You may be willing to make that choice in the short term, for this year's fad
gadget, but will you want to be locked into it?

------
TheEarlyShow
It's one of the better articles that Tim has put out as of late.

I still don't get the angst against Apple and their approach though. If you
don't care for it, don't use it - what's the big deal?

Apple has went out of its way to complete a infrastructure and effectively
trained it's customers to make purchases in small amounts. From music and etc
content, to anything in the App store. That's their ecosystem.

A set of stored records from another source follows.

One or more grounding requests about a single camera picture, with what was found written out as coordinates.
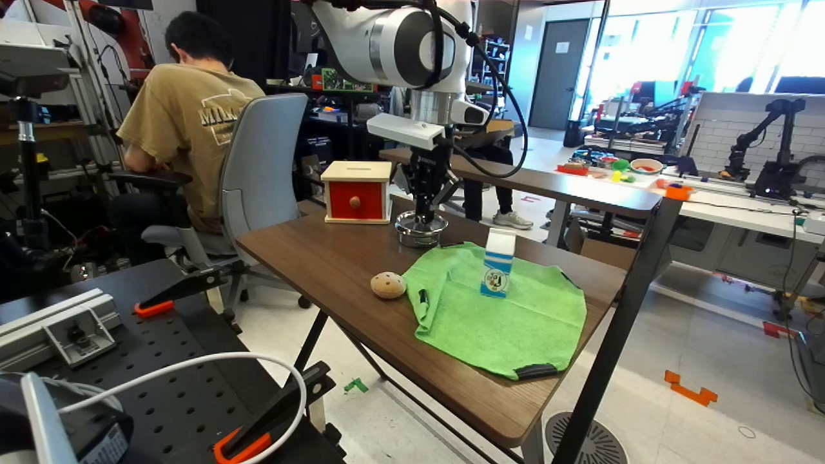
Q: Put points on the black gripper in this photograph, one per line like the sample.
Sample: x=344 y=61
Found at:
x=428 y=170

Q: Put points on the small black robot arm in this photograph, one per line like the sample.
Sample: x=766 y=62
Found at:
x=776 y=181

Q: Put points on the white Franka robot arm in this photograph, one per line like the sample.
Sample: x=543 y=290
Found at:
x=387 y=43

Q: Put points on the small steel pot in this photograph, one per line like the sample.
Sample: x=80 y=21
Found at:
x=420 y=244

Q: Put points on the wooden box with red drawer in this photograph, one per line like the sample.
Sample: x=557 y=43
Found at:
x=357 y=201

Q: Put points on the tan potato toy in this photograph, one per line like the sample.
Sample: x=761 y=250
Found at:
x=387 y=288

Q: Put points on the small white bottle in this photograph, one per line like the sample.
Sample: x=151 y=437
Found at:
x=498 y=266

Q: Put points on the long brown table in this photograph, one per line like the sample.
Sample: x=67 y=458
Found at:
x=550 y=181

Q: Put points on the green cloth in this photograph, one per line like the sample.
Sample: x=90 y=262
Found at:
x=525 y=330

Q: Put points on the grey office chair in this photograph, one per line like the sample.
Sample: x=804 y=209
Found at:
x=260 y=163

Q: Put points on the black table legs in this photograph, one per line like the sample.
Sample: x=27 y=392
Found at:
x=311 y=339

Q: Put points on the grey door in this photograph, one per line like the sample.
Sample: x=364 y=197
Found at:
x=557 y=78

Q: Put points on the person in tan shirt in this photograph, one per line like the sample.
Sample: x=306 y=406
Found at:
x=189 y=112

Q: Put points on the white perforated board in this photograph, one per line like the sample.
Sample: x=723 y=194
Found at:
x=713 y=129

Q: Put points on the white work table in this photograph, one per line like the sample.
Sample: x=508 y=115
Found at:
x=739 y=214

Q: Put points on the grey curved plastic part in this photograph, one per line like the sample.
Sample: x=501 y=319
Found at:
x=46 y=422

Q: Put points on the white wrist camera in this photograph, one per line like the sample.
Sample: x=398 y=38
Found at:
x=402 y=129

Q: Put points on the black post with orange cap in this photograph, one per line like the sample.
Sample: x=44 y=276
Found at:
x=633 y=299

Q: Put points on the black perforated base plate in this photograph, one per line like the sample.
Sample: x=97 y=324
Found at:
x=171 y=402

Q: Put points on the aluminium rail bracket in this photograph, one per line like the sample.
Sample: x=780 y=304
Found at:
x=53 y=319

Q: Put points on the black camera tripod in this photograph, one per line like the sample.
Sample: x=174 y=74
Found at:
x=31 y=170

In what other market can you go inside and and just start putting products on
their shelf and that be ok? I mean, I'd _love_ to walk into Wal-Mart and put a
whole stock of pull-my-finger novelty gifts in aisle 9.

Sarcasm aside, I can't see how developers can bitch about an ecosystem that
they're wanting to exploit. Otherwise they'd be building little j2me
applications for the RAZR, or apart of the Blackberry ecosystem, or... .

But every other day there's someone new on a blog griping about something they
well and truly signed up for. Android is about to be out en mass with the
upcoming phones, Blackberry already has a mass of phones.

Teach those users to make purchases in an ecosystem that isn't going to be
easy to do so and then leverage it. But to soapbox against Apple just doesn't
make sense to me.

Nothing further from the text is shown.